**Input data:**
--

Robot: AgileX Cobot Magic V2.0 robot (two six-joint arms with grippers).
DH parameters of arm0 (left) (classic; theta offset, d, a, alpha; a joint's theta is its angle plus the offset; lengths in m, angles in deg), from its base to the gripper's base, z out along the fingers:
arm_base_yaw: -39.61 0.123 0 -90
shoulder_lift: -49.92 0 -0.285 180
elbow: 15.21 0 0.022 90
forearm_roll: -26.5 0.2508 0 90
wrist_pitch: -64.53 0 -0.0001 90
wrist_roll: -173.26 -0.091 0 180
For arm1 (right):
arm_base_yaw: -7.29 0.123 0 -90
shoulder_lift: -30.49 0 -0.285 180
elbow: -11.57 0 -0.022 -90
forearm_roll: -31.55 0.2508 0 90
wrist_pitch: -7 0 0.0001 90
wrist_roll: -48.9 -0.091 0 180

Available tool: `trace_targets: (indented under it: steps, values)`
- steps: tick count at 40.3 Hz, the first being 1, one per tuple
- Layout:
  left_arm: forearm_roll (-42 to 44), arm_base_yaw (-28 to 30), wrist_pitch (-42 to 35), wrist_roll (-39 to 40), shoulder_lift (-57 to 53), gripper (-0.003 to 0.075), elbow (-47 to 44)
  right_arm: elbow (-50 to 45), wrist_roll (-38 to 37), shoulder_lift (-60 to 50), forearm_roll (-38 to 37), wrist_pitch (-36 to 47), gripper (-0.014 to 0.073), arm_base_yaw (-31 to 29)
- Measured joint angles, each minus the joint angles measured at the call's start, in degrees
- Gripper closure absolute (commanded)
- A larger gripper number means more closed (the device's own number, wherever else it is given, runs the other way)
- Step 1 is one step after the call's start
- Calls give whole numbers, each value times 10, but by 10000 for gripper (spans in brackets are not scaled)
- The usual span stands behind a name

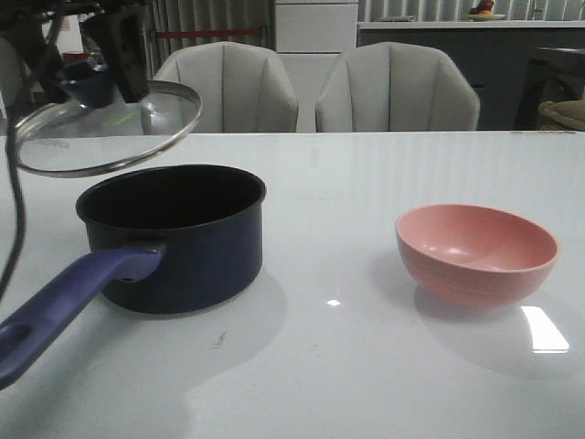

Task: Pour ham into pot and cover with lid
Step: 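Carry the glass lid over the saucepan and lower it onto the rim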

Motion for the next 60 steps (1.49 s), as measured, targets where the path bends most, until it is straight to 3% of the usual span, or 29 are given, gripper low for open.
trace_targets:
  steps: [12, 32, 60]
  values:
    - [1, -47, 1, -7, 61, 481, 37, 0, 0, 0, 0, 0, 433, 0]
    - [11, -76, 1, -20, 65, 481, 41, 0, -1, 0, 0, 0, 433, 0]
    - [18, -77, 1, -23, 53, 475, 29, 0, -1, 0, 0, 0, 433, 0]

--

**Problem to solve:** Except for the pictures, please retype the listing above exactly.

**Response area:**
Robot: AgileX Cobot Magic V2.0 robot (two six-joint arms with grippers).
DH parameters of arm0 (left) (classic; theta offset, d, a, alpha; a joint's theta is its angle plus the offset; lengths in m, angles in deg), from its base to the gripper's base, z out along the fingers:
arm_base_yaw: -39.61 0.123 0 -90
shoulder_lift: -49.92 0 -0.285 180
elbow: 15.21 0 0.022 90
forearm_roll: -26.5 0.2508 0 90
wrist_pitch: -64.53 0 -0.0001 90
wrist_roll: -173.26 -0.091 0 180
For arm1 (right):
arm_base_yaw: -7.29 0.123 0 -90
shoulder_lift: -30.49 0 -0.285 180
elbow: -11.57 0 -0.022 -90
forearm_roll: -31.55 0.2508 0 90
wrist_pitch: -7 0 0.0001 90
wrist_roll: -48.9 -0.091 0 180

Available tool: `trace_targets: (indented under it: steps, values)`
- steps: tick count at 40.3 Hz, the first being 1, one per tuple
- Layout:
  left_arm: forearm_roll (-42 to 44), arm_base_yaw (-28 to 30), wrist_pitch (-42 to 35), wrist_roll (-39 to 40), shoulder_lift (-57 to 53), gripper (-0.003 to 0.075), elbow (-47 to 44)
  right_arm: elbow (-50 to 45), wrist_roll (-38 to 37), shoulder_lift (-60 to 50), forearm_roll (-38 to 37), wrist_pitch (-36 to 47), gripper (-0.014 to 0.073), arm_base_yaw (-31 to 29)
- Measured joint angles, each minus the joint angles measured at the call's start, in degrees
- Gripper closure absolute (commanded)
- A larger gripper number means more closed (the device's own number, wherever else it is given, runs the other way)
- Step 1 is one step after the call's start
- Calls give whole numbers, each value times 10, but by 10000 for gripper (spans in brackets are not scaled)
- The usual span stands behind a name


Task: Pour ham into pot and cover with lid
Step: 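Carry the glass lid over the saucepan and lower it onto the rim
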
Motion for the next 60 steps (1.49 s), as measured, targets where the path bends most, until it is straight to 3% of the usual span, or 29 are given, gripper low for open.
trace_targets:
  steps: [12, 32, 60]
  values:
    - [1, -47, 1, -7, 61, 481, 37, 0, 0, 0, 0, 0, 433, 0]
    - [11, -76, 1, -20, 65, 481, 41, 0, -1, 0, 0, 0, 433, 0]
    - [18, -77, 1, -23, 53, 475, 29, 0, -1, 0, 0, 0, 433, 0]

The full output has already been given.